FG-132
Adaptive Energy Forecasting and Information Diffusion for Smart Power Grids
Scalable Regression Tree Learning on Hadoop using OpenPlanet
Large scale data analytics
Project Details
- Project Lead
- Yogesh Simmhan
- Project Manager
- Yogesh Simmhan
- Project Members
- Alok Gautam Kumbhare, Charith Wickramaarachchi, Nam Ma, Hsuan-Yi Chu
- Supporting Experts
- Bingjing Zhang
- Institution
- University of Southern California, Computer Engineering Division
- Discipline
- Electrical and Related Engineering (106)
- Subdiscipline
- 11.04 Information Sciences and Systems
Abstract
The pervasive deployment of environmental sensors and instruments that monitor natural and human activities are leading to the generation of large data sets at fine granularities of time and space.
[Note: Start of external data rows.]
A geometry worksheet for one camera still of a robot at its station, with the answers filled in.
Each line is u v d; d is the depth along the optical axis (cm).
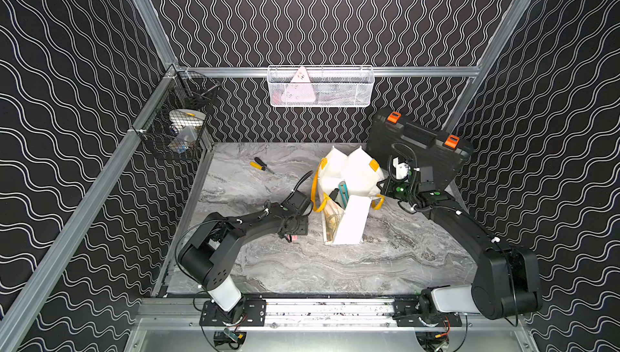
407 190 72
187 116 80
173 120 82
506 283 42
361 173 91
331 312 76
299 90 90
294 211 72
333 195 101
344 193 103
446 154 84
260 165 113
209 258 46
Science and eEngineering applications can shift from a modeling and empirical testing of hypothesis approach to defining predictive models based on current and historical information. Such data analytics applications for eScience and eEngineering leverage data mining and machine learning methods to analyze large scale information to support research, development and even operations. However, such applications are data and compute intensive, and the changing nature of data requires them to run often. In this project, we propose to develop and scale machine learning algorithms onto elastic Cloud infrastructure to build predictive models of power forecast in smart electricity grids. These models can subsequently be used to make realtime predictions of energy usage at campus and city scales for energy conservation and planning. Programming models such as Map-Reduce/Hadoop and DAGs will be used to describe these applications and execute them on public Cloud platforms such Eucalyptus to evaluate their efficacy for both static and streaming datasets.
Intellectual Merit
Large scale data mining and machine learning are compute and data intensive but are less studied for executing on distributed systems, limiting users to run them run on smaller samples of dataset to fit single machines even though larger datasets are available. Most algorithms that are ported to the Cloud are inherently loosely coupled, but several commonly used modelling techniques are not naively loosely-coupled. We will study scalable machine learning models for classification, such as regression trees and ANN, that use novel algorithms or mapping techniques for scalable execution on the Cloud.
Broader Impacts
The result of our work will allow for a broader and more effective use of data mining for eScience and eEngineering. We will apply the tools and algorithms we develop to the smart power grid domain for energy use forecasting, but the machine learning algorithms will themselves be generally applicable. All our research and development will be publicly available and the research results published in workshops and conferences for access by the broader community.
Scale of Use
We expect to use a few VMs for regular (daily) experiments and 100's of VMs for testing scalability once a week.